Activity »
Lines in the listing below containing the string "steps" are to be identified and copied.

** Opening Dataset content block **

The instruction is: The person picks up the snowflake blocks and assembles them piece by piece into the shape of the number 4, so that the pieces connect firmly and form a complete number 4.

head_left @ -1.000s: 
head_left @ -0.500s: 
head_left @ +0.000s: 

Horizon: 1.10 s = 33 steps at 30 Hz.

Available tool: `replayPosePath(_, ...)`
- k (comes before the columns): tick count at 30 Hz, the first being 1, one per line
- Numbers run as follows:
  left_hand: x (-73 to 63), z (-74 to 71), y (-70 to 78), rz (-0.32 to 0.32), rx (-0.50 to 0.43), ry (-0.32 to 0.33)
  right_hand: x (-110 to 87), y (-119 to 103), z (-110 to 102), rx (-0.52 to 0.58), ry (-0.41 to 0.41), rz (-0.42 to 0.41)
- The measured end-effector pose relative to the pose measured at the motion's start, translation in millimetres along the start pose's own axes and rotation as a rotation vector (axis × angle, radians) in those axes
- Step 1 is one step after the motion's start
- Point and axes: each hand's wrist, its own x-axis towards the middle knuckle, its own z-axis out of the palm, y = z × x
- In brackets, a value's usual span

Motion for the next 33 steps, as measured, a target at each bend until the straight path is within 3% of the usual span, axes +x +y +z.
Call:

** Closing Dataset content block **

Your response »
Horizon: 1.10 s = 33 steps at 30 Hz.
Motion for the next 33 steps, as measured, a target at each bend until the straight path is within 3% of the usual span, axes +x +y +z.

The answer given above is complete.